Os participantes incluídos foram sorteados para receber, desde o início do estudo, um comprimido por dia de doxiciclina por um período de 1 ano ou para iniciar o acompanhamento sem tomar antibiótico e iniciá-lo somente a partir de 6 meses de acompanhamento.

Nas visitas de retorno trimestrais foi realizada a testagem de sífilis, gonorreia e clamídia, além de exames para avaliar a mudança do perfil de resistência a antibióticos da flora bacteriana dos participantes e para medir a adesão aos comprimidos prescritos por meio de dosagem das drogas no sangue.

Ao final de um ano de acompanhamento, nenhum participante em uso de doxiciclina teve qualquer diagnóstico de infecção por sífilis ou clamídia. A análise estatística mostrou, no entanto, que devido ao baixo número de casos de sífilis diagnosticados entre os participantes como um todo, somente a redução na incidência de clamídia pode ser atribuída à doxiciclina. Como esperado, não houve diferença entre os casos de gonorreia nos dois grupos, uma vez que os gonococos com frequência já são resistentes a esse antibiótico.

A adesão aos comprimidos prescritos foi considerada excelente no grupo que tomou o antibiótico desde o início, com quase 90% das doses tomadas corretamente. E a proporção de bactérias resistentes à doxiciclina na flora bacteriana dos participantes aumentou de 1/3 para 1/2 ao longo do estudo.

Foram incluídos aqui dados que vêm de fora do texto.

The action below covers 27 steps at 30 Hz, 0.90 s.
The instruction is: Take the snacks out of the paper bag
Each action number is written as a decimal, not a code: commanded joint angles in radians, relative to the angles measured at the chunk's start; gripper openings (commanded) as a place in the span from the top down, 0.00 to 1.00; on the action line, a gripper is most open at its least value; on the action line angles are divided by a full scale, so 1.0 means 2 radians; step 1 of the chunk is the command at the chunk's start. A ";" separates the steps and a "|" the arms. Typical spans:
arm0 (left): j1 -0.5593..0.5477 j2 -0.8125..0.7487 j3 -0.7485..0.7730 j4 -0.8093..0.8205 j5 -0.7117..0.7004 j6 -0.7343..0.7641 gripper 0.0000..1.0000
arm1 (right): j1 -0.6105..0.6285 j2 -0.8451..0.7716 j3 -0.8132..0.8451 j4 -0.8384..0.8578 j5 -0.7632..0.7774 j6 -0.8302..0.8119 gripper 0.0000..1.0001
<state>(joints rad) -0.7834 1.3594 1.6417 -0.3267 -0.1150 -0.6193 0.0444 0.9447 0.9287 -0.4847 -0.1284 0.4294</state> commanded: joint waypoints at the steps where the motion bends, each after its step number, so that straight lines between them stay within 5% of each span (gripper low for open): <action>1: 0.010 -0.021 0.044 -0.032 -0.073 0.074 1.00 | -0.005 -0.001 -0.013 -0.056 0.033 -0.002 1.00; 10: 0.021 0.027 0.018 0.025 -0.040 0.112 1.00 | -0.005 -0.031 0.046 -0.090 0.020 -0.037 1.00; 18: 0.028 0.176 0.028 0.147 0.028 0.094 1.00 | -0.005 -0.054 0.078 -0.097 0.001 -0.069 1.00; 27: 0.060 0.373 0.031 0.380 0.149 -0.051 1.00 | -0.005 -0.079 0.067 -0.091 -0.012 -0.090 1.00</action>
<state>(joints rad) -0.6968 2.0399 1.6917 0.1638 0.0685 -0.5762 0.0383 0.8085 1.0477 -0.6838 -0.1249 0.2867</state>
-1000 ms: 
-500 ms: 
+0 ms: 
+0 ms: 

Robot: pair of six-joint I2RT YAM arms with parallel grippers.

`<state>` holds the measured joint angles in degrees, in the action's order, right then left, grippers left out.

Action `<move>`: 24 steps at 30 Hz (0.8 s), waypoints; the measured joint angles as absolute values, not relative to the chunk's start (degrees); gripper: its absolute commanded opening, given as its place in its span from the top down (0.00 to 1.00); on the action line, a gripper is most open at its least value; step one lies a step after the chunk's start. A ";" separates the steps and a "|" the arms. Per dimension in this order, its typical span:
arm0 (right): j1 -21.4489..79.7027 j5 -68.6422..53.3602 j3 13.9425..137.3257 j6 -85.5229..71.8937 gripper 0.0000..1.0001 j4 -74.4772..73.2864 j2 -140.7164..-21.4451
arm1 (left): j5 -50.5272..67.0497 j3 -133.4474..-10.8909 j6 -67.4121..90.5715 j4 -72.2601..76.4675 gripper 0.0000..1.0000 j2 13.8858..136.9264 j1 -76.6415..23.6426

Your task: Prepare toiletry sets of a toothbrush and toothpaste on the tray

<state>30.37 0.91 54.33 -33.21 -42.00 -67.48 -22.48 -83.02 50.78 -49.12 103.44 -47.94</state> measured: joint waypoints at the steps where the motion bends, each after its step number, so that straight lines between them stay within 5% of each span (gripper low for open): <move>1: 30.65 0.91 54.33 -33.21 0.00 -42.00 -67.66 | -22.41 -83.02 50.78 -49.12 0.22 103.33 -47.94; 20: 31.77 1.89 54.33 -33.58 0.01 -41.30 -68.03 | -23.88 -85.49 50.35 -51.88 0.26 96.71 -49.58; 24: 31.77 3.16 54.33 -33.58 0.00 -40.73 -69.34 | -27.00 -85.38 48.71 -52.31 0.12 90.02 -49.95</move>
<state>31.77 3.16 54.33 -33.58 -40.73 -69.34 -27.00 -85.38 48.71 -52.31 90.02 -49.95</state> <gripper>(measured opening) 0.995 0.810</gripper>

O desenvolvimento de resistência bacteriana é a grande preocupação dos pesquisadores em relação ao uso de PrEP ou PEP com antibióticos para a prevenção de ISTs bacterianas. Assim, para compreender melhor a eficácia protetora das duas estratégias e a seleção de bactérias resistentes que seu uso pode causar, o mesmo grupo de pesquisadores vai iniciar agora um grande estudo chamado DISCO, que disponibilizará doxiciclina como PrEP ou PEP para 500 participantes.

Por ora, o uso do antibiótico com esse fim é desaconselhado fora do contexto de pesquisa clínica, e enquanto aguardamos resultados conclusivos sobre essa questão, devemos explorar ao máximo a Prevenção Combinada que já temos disponível, usando o máximo de camisinha possível nas relações sexuais e mantendo sempre em dia o rastreamento das ISTs.

Diferente do que tem dito por aí alguns dos nossos governantes, existe, sim, muita ciência envolvida na prevenção e no tratamento do HIV e de outras ISTs desde a década de 1980. Tudo aquilo que não se mostra eficaz deixa de ser usado, enquanto o que se mostra promissor é mais bem estudado.